At the same time, almost four in 10 (37 per cent) said their organisation had committed to reaching net zero by 2050, with European investors (42 per cent) ahead of those in Latin America (40 per cent), Asia Pacific (37 per cent) and North America (28 per cent). In North America, a third (33 per cent) of investors are still exploring the transition but have not yet committed to specific targets.

Engagement, where investors actively influence corporate behaviour, continues to be an important focus for investors globally, with 59 per cent of those surveyed wanting evidence of measurable improvements for stakeholders.

This was ranked the most important component of an active ownership strategy by the study, followed by transparency on progress (53 per cent) and evidence of improved financial performance (48 per cent).

Kimberley Lewis, Schroders’ head of active ownership, says: “We are in an era of transition in many key areas, including climate change, equality, diversity and many more. Old ways of working are being upended and companies will need to adapt to thrive more than ever.”

“As active managers, we have a critical role to play in supporting that transition. Engagement is one of the important tools we can use to influence the companies in which we invest, to strengthen the long-term value of those assets, enhancing outcomes for clients, and to accelerate positive change towards a fairer and sustainable global economy.”

Governance and oversight – for example through transparency of voting and shareholder resolutions – was the most popular engagement theme for two thirds of investors at 64 per cent.
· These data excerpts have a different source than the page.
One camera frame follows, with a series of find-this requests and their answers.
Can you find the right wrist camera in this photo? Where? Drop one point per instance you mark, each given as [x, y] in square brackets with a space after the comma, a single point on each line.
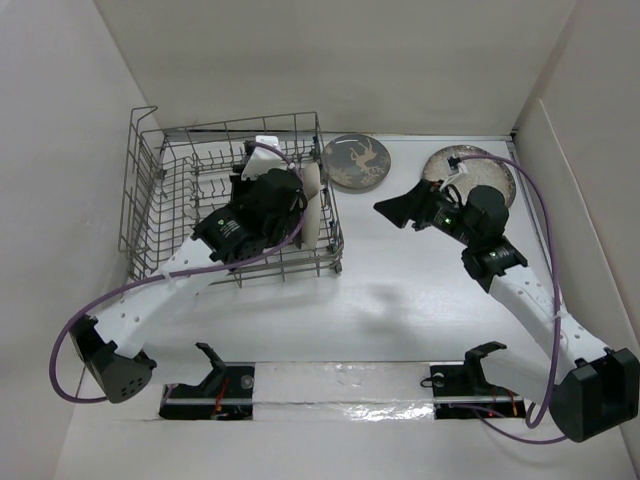
[457, 170]

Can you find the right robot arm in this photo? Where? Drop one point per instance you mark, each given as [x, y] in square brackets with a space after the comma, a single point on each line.
[588, 387]

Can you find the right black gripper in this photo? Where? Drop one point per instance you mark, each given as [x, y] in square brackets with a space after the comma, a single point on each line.
[416, 205]

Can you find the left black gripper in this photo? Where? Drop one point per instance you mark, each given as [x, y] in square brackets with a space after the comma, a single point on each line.
[238, 186]

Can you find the grey plate with deer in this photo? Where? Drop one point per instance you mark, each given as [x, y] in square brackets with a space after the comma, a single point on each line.
[356, 162]

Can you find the cream three-section divided plate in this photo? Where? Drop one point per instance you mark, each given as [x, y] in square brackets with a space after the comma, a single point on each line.
[312, 188]

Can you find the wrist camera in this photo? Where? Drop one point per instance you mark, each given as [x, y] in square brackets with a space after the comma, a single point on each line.
[260, 160]
[457, 170]

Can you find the speckled beige round plate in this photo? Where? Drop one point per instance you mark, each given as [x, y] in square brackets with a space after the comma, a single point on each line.
[483, 170]

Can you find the grey wire dish rack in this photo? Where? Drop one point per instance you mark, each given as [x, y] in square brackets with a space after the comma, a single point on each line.
[176, 176]

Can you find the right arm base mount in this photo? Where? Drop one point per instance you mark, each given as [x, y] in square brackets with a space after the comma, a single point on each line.
[460, 390]

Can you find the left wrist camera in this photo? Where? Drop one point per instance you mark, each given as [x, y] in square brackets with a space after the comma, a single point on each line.
[260, 160]

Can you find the metal rail bar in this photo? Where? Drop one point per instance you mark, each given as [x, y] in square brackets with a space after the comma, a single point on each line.
[347, 398]

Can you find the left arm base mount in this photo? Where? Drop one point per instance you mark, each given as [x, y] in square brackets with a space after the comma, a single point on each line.
[225, 393]

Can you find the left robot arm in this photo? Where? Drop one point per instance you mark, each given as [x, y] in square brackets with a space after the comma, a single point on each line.
[264, 215]
Human rights – in terms of the impact companies have on workers, communities, and consumers – at 62 per cent, followed by climate action and transparency (61 per cent), completed the top three.

Climate was particularly important for investors in Asia Pacific (65 per cent) and the UK and Europe (64 per cent) while human rights and governance came up top for North America (64 per cent for both), and in Latin America human capital management – ensuring workers are supported and protected – was first, at 58 per cent.

Meanwhile, performance concerns over sustainable investments have also increased in the last year - with 53 per cent of investors citing these as a worry in this year’s survey, up from 38 per cent in 2021. According to Schroders, anxiety over performance had been consistently falling year-on-year until this year, with market conditions changing considerably due to the Russia-Ukraine conflict, rising interest rates and surging inflation.

Howard says: “Recognising concerns over tensions between sustainable investment and return goals, it’s clear that thoughtful approaches grounded in investment experience are critical. Schroders is committing significant time, resource, and expertise to developing robust and rigorous solutions to meet that need.”

Schroders was a founding signatory in 2020 to the Net Zero Asset Managers Initiative – with the firm aiming to reach net zero emissions by 2050 or sooner across all assets under management and committing to 100 per cent renewable energy globally by 2025.

The firm is a member of the Global Impact Investing Network (GIIN), a leading non-profit organisation dedicated to increasing the scale and effectiveness of impact investing. It has 350 members globally, including impact investment pioneer BlueOrchard, which is part of the Schroders Group and has been operating since 2001.

Schroders commissioned CoreData to conduct the sixth Institutional Investor Study to analyse the world’s largest investors’ key areas of focus and concern including the macroeconomic and geopolitical climate, return expectations, asset allocation, and attitudes to sustainability and private assets.